▶ [AIM OF THE TASK] Transcribe the records below exactly as written, from the opening line through the line that contains "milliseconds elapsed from".

━━━━━ EXERCISE INPUTS ━━━━━

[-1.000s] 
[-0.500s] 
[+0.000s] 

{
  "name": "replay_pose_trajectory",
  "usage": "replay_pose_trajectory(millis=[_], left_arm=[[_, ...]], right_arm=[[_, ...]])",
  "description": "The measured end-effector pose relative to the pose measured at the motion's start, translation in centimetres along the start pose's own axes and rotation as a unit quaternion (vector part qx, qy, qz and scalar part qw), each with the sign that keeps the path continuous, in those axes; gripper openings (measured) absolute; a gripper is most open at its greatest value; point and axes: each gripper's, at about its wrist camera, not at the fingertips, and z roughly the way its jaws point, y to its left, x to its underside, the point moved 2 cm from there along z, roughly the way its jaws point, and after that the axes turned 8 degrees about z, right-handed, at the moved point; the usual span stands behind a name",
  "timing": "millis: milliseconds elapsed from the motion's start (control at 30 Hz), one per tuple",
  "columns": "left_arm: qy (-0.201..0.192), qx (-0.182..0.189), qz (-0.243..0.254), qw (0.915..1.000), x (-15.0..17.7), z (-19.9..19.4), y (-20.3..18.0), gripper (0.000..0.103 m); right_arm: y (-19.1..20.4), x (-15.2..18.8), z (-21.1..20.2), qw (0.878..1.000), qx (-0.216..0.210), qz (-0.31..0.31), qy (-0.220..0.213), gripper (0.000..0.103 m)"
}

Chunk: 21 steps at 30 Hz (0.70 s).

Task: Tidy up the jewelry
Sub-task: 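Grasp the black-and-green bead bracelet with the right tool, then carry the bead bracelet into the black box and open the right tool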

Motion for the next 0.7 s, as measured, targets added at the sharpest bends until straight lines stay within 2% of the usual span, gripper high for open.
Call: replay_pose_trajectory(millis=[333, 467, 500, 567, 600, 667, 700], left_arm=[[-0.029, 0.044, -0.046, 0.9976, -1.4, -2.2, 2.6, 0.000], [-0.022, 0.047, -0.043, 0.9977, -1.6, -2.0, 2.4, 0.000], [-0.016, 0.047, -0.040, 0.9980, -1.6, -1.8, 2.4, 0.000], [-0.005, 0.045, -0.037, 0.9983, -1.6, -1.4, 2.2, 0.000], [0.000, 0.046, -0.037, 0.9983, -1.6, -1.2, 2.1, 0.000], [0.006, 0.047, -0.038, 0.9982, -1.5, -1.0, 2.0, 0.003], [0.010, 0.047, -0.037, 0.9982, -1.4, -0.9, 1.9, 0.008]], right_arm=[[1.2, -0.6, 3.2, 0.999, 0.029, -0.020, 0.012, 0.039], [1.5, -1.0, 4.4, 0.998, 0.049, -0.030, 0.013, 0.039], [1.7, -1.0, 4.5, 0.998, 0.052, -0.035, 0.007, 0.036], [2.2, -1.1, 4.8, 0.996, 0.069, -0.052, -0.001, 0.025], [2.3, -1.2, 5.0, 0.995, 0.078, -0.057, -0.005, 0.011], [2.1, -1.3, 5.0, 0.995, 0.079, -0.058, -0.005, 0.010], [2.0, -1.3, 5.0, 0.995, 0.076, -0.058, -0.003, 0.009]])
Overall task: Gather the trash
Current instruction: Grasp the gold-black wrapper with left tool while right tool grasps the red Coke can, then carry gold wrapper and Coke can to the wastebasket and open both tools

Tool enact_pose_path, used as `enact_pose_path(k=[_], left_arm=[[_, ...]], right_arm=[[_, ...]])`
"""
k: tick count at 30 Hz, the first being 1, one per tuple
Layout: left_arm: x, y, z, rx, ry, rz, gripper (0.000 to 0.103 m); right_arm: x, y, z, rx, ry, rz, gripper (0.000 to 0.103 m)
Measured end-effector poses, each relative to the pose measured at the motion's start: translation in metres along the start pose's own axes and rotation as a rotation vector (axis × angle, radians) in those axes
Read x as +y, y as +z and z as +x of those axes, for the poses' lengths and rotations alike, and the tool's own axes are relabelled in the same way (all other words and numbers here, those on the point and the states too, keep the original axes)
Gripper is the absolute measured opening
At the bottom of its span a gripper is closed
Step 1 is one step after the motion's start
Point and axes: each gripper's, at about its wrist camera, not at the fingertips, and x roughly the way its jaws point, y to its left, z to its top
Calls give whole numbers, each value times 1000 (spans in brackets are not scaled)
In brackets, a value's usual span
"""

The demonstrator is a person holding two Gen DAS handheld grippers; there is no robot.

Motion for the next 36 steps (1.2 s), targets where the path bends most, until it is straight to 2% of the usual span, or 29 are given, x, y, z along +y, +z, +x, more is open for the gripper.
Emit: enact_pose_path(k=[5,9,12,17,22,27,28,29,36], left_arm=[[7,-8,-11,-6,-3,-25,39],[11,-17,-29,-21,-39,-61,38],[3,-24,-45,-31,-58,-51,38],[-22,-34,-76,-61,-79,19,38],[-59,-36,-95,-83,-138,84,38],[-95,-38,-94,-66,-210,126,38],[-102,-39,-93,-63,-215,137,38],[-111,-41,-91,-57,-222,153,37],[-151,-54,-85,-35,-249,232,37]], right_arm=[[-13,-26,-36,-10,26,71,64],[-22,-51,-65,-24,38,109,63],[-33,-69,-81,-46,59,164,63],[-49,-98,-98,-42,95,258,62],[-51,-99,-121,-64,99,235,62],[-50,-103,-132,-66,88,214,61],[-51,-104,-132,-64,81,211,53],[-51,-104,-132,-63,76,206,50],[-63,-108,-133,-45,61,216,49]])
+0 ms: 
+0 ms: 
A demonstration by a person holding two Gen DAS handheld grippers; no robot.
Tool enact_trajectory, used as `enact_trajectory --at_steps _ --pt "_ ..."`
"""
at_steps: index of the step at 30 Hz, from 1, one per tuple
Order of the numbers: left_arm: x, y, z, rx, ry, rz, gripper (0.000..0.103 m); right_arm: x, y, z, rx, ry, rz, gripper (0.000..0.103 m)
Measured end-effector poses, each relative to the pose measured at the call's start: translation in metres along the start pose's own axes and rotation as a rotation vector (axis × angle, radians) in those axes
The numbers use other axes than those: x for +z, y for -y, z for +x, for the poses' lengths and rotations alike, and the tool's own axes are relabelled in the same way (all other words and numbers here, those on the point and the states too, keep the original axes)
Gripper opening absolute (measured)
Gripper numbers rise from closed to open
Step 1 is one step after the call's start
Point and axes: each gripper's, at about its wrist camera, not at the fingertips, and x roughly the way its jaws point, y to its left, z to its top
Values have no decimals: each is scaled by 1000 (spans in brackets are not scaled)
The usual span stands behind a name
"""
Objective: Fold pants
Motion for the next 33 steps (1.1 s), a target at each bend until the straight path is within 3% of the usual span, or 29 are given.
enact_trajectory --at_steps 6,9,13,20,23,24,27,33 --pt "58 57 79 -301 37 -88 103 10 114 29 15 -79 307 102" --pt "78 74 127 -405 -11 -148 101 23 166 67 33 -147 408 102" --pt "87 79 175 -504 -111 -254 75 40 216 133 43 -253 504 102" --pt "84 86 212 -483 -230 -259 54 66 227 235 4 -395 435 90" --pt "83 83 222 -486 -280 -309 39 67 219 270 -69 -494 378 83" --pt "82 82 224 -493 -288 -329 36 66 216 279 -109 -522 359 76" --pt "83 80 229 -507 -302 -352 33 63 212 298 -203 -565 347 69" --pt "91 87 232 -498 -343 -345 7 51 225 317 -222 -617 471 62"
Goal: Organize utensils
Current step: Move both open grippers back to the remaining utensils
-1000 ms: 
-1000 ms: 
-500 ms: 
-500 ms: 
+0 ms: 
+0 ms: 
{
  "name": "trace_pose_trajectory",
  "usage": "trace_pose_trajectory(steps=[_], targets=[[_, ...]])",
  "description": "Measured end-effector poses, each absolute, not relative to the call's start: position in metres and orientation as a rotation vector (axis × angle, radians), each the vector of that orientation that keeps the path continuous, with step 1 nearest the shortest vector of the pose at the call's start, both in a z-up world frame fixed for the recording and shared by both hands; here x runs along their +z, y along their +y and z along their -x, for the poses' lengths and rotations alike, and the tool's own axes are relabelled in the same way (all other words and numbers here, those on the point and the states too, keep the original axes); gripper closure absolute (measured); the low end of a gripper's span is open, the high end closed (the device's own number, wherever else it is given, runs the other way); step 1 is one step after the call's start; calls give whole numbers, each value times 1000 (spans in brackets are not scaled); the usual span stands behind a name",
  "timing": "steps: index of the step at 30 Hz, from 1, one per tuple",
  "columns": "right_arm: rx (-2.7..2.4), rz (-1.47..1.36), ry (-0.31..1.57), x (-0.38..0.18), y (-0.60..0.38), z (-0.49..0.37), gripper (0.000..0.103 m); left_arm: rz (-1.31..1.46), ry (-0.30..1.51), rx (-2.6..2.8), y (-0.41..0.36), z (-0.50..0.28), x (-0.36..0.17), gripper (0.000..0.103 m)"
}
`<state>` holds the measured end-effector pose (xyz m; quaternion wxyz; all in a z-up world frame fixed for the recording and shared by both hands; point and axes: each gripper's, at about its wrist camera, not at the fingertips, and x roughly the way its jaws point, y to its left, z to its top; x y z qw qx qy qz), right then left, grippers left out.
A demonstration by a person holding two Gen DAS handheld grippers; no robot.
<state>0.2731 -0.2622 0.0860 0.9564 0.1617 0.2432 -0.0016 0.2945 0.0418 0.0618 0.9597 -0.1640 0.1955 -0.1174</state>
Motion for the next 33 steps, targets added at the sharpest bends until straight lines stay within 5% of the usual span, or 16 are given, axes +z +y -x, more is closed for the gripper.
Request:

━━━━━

▶ [RESPONSE TO THIS EXERCISE]
[-1.000s] 
[-0.500s] 
[+0.000s] 

{
  "name": "replay_pose_trajectory",
  "usage": "replay_pose_trajectory(millis=[_], left_arm=[[_, ...]], right_arm=[[_, ...]])",
  "description": "The measured end-effector pose relative to the pose measured at the motion's start, translation in centimetres along the start pose's own axes and rotation as a unit quaternion (vector part qx, qy, qz and scalar part qw), each with the sign that keeps the path continuous, in those axes; gripper openings (measured) absolute; a gripper is most open at its greatest value; point and axes: each gripper's, at about its wrist camera, not at the fingertips, and z roughly the way its jaws point, y to its left, x to its underside, the point moved 2 cm from there along z, roughly the way its jaws point, and after that the axes turned 8 degrees about z, right-handed, at the moved point; the usual span stands behind a name",
  "timing": "millis: milliseconds elapsed from the motion's start (control at 30 Hz), one per tuple",

The response is now finished.